**TASK PROMPT**
Copy every record that appears below, exactly as it stands.

┄┄┄┄┄┄

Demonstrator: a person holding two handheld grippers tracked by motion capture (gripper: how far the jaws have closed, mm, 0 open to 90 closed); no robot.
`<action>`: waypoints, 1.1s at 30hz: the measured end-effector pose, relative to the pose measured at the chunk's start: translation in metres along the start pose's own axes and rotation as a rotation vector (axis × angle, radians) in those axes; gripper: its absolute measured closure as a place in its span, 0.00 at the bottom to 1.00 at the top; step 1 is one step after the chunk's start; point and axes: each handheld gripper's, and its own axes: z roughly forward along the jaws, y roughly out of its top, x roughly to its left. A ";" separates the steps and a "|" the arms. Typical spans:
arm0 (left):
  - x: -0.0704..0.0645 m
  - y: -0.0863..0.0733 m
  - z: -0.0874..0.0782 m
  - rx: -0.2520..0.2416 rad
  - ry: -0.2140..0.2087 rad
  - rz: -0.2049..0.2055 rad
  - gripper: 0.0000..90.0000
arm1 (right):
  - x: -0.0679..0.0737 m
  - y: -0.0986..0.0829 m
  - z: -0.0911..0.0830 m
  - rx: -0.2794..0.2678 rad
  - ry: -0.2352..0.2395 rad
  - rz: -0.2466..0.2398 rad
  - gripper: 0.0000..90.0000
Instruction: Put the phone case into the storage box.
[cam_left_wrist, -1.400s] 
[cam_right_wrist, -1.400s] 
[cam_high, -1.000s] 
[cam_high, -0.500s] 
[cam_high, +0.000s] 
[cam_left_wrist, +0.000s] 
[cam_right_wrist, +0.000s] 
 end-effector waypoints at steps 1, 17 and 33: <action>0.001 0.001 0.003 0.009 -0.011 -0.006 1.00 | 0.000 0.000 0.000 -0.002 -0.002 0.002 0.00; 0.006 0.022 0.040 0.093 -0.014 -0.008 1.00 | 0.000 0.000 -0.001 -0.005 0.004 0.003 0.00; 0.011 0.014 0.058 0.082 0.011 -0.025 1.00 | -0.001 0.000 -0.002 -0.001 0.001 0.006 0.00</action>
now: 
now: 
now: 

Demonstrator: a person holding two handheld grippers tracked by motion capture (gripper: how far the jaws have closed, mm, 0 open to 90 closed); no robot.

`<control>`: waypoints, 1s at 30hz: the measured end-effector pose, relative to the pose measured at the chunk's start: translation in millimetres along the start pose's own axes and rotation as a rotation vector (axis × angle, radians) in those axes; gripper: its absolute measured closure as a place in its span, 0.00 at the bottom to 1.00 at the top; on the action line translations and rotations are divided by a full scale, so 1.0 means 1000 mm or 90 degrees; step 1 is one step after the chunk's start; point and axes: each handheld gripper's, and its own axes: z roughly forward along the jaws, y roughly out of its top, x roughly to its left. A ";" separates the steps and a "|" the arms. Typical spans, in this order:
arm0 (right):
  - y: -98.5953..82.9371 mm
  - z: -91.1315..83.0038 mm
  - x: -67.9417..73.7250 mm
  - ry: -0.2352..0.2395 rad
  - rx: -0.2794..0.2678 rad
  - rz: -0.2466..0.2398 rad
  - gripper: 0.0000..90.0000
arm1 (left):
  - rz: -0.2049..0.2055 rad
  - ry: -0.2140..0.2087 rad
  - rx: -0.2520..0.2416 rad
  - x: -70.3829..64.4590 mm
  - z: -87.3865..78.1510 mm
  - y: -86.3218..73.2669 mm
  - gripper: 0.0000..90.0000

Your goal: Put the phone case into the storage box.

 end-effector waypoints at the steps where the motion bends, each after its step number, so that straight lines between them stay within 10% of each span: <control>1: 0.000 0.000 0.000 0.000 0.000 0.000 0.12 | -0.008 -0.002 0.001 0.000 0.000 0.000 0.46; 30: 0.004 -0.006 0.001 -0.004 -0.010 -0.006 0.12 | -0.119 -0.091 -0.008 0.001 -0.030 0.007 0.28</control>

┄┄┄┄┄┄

**SOLUTION TO THIS EXERCISE**
Demonstrator: a person holding two handheld grippers tracked by motion capture (gripper: how far the jaws have closed, mm, 0 open to 90 closed); no robot.
`<action>`: waypoints, 1.1s at 30hz: the measured end-effector pose, relative to the pose measured at the chunk's start: translation in metres along the start pose's own axes and rotation as a rotation vector (axis × angle, radians) in those axes; gripper: its absolute measured closure as a place in its span, 0.00 at the bottom to 1.00 at the top; step 1 is one step after the chunk's start; point and axes: each handheld gripper's, and its own axes: z roughly forward along the jaws, y roughly out of its top, x roughly to its left. A ";" separates the steps and a "|" the arms. Typical spans:
arm0 (left):
  - x: -0.0704..0.0645 m
  - y: -0.0863..0.0733 m
  - z: -0.0874..0.0782 m
  - rx: -0.2520..0.2416 rad
  - ry: -0.2140..0.2087 rad
  - rz: -0.2049..0.2055 rad
  - gripper: 0.0000..90.0000
arm1 (right):
  - x: -0.0679..0.0737 m
  - y: -0.0986..0.0829 m
  - z: -0.0911..0.0830 m
  - rx: -0.2794..0.2678 rad
  - ry: -0.2352..0.2395 rad
  - rz: -0.2466..0.2398 rad
  - gripper: 0.0000..90.0000
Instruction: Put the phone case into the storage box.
[cam_left_wrist, -1.400s] 
[cam_right_wrist, -1.400s] 
[cam_high, -1.000s] 
[cam_high, -0.500s] 
[cam_high, +0.000s] 
[cam_left_wrist, +0.000s] 
[cam_right_wrist, +0.000s] 
 end-effector waypoints at steps 1, 17 and 33: <action>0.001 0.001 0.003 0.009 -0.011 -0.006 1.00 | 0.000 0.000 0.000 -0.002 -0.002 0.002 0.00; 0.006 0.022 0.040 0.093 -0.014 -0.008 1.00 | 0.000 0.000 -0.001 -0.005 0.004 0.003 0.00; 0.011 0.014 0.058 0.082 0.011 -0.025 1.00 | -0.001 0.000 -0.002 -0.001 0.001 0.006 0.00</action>
now: 
now: 
now: 

Demonstrator: a person holding two handheld grippers tracked by motion capture (gripper: how far the jaws have closed, mm, 0 open to 90 closed); no robot.

`<control>`: waypoints, 1s at 30hz: the measured end-effector pose, relative to the pose measured at the chunk's start: translation in millimetres along the start pose's own axes and rotation as a rotation vector (axis × angle, radians) in those axes; gripper: its absolute measured closure as a place in its span, 0.00 at the bottom to 1.00 at the top; on the action line translations and rotations are divided by a full scale, so 1.0 means 1000 mm or 90 degrees; step 1 is one step after the chunk's start; point and axes: each handheld gripper's, and its own axes: z roughly forward along the jaws, y roughly out of its top, x roughly to its left. A ";" separates the steps and a "|" the arms. Typical spans, in this order:
arm0 (right):
  - y: -98.5953..82.9371 mm
  - z: -91.1315..83.0038 mm
  - x: -67.9417..73.7250 mm
  - ry: -0.2352..0.2395 rad
  - rx: -0.2794..0.2678 rad
  - rz: -0.2466..0.2398 rad
  - gripper: 0.0000..90.0000
arm1 (left):
  - rz: -0.2049..0.2055 rad
  - ry: -0.2140..0.2087 rad
  - rx: -0.2520..0.2416 rad
  - x: -70.3829..64.4590 mm
  - z: -87.3865..78.1510 mm
  - y: -86.3218..73.2669 mm
  - gripper: 0.0000..90.0000

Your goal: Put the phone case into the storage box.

 end-effector waypoints at the steps where the motion bends, each after its step number, so that straight lines between them stay within 10% of each span: <control>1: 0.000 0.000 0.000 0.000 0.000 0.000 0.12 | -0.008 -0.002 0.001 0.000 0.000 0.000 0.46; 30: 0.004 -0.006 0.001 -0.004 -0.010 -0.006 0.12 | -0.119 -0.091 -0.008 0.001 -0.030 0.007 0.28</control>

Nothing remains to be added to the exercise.